IBMers Build STEM Skills in One of Latin America's Fastest Growing Tech Economies
Mexico is the largest Spanish-speaking economy in Latin America and has one of the region’s fastest growing tech industries. More than one-third of our population is under 25 years old, and we graduate over 120,000 engineers a year. VC activity is strong, with an increase of 61% in the number of deals over 2017.
My city of Guadalajara is known as the Mexican Silicon Valley for its rapidly increase and use of technology, solutions in the cloud, AI, and IoT. To continue growing, we have to invest in skills – early on. That’s where IBM saw an opportunity.

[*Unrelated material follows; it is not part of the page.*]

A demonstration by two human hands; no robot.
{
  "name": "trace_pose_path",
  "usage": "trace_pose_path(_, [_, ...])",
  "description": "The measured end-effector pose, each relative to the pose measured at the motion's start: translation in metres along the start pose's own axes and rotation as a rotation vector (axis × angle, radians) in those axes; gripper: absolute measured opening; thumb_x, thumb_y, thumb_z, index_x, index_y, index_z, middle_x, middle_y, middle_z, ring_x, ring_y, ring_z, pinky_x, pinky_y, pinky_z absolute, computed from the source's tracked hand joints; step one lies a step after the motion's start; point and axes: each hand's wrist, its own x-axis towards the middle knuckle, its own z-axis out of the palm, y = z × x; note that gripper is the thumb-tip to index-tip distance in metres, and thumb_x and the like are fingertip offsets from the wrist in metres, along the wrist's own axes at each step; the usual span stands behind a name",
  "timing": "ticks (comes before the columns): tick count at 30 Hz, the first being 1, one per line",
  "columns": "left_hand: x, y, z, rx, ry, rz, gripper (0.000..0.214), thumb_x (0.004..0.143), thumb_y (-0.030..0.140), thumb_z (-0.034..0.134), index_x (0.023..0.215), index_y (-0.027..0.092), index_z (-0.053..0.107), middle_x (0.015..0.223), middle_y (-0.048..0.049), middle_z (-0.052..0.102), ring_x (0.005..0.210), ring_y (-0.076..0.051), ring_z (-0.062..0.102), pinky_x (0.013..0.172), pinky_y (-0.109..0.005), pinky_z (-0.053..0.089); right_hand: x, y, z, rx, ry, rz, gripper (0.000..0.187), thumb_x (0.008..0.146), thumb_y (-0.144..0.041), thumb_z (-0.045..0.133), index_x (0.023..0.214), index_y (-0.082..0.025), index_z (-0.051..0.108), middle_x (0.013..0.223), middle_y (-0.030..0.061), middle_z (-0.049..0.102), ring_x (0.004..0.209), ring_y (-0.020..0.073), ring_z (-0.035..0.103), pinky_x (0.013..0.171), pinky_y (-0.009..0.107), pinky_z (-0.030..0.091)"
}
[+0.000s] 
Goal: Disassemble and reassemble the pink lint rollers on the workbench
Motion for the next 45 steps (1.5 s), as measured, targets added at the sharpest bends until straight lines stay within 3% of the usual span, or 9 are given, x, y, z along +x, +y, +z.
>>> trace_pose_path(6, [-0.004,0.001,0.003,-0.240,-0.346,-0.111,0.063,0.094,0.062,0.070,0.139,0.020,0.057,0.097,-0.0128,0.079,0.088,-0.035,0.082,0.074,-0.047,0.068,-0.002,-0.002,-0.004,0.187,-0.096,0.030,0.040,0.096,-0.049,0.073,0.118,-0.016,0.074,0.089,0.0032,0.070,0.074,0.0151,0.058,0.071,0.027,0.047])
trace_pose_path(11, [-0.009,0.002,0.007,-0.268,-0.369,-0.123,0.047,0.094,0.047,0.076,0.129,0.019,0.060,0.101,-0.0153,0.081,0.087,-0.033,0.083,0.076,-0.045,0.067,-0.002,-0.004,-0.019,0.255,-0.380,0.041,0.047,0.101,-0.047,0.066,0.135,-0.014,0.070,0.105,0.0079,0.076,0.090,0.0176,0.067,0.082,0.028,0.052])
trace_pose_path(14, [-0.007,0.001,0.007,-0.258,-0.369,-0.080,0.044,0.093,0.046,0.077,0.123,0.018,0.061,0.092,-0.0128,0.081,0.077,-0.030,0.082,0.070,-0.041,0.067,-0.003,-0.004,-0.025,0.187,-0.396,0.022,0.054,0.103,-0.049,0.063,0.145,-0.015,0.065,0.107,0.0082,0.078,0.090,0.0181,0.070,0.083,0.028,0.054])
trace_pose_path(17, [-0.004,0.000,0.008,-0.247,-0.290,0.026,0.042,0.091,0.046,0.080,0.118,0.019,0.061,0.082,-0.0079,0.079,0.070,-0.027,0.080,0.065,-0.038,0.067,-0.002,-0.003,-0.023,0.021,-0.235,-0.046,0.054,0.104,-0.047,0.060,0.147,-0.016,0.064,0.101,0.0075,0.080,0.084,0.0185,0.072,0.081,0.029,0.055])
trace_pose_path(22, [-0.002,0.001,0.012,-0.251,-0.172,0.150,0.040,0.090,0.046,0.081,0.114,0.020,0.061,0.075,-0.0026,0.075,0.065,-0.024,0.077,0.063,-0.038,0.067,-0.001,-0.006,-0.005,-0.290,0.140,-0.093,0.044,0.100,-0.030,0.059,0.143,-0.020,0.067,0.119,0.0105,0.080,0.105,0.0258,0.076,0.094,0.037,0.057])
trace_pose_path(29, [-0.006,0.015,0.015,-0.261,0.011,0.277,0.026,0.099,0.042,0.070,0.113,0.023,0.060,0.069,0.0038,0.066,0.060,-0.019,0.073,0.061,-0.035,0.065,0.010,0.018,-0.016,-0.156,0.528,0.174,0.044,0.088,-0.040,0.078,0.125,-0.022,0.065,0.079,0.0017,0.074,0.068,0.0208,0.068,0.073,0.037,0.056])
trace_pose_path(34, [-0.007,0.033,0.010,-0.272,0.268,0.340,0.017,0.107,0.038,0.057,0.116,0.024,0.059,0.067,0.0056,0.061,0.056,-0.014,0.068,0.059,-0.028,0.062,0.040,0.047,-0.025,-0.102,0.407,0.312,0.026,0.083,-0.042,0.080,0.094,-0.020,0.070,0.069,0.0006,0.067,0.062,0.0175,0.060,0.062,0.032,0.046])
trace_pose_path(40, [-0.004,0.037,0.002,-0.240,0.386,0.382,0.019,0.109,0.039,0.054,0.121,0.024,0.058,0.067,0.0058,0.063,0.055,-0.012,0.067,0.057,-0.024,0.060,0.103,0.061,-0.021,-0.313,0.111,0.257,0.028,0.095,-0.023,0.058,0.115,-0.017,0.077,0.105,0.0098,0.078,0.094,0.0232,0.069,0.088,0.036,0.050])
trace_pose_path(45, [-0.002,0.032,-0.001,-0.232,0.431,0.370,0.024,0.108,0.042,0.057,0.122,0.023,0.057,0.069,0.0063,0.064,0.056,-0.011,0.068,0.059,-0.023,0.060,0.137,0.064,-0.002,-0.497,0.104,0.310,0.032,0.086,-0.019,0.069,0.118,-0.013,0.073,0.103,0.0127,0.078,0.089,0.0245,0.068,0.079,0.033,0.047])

IBM Service Corps deployed 20 IBMers in the Guadalajara office to partner with local public high schools to help improve technology curriculum with IBM Cloud and TJBot Kits. IBM Service Corps is an innovative social impact program that develops IBM leaders, while contributing IBM talent and technology to local communities and non-profit organizations looking to tackle challenging problems.
In partnership with Fondo Unido-United Way Mexico, five public high schools were selected to participate:
- CECyTEJ SANTA MARGARITA
- CONALEP-Guadalajara I
- CONALEP – Juanacatlán
- CECyTEJ -El Salto
In six short weeks, the goal was to reach hundreds of teachers and students with new tech skills. We brought along TJBot, a friendly looking robot that comes to life thanks to IBM Cloud, open source technology and artificial intelligence. Our TJBot kits introduce robotics, cognitive and programming in a fun and interactive way.
When we met the teachers for the first time, they were excited about the entire project. Some of them had hopes, some of them had fears, but all of them were excited to learn new ways of teaching.
They got to build the TJBot and downloaded the software to program it. Also, they learned about APIs, how IBM Cloud works, and terms like open source, cloud computing, .Json, etc.
By the end of the sessions, they were thinking about how they can improve their classroom dynamics with robotics. Our next goal is to help them deliver the same workshop to their students.
We met with a wide range of teachers with varying levels of technological understanding, yet all contributed and participated enthusiastically. At the end of the project all will receive digital TJBot and IBM Cloud badges. Our hope is they will continue to teach their peers and more students with the donated kits.
As for our IBM team, we learned much from the experience and look forward to seeing Guadalajara continue growing its tech reach in Mexico and beyond!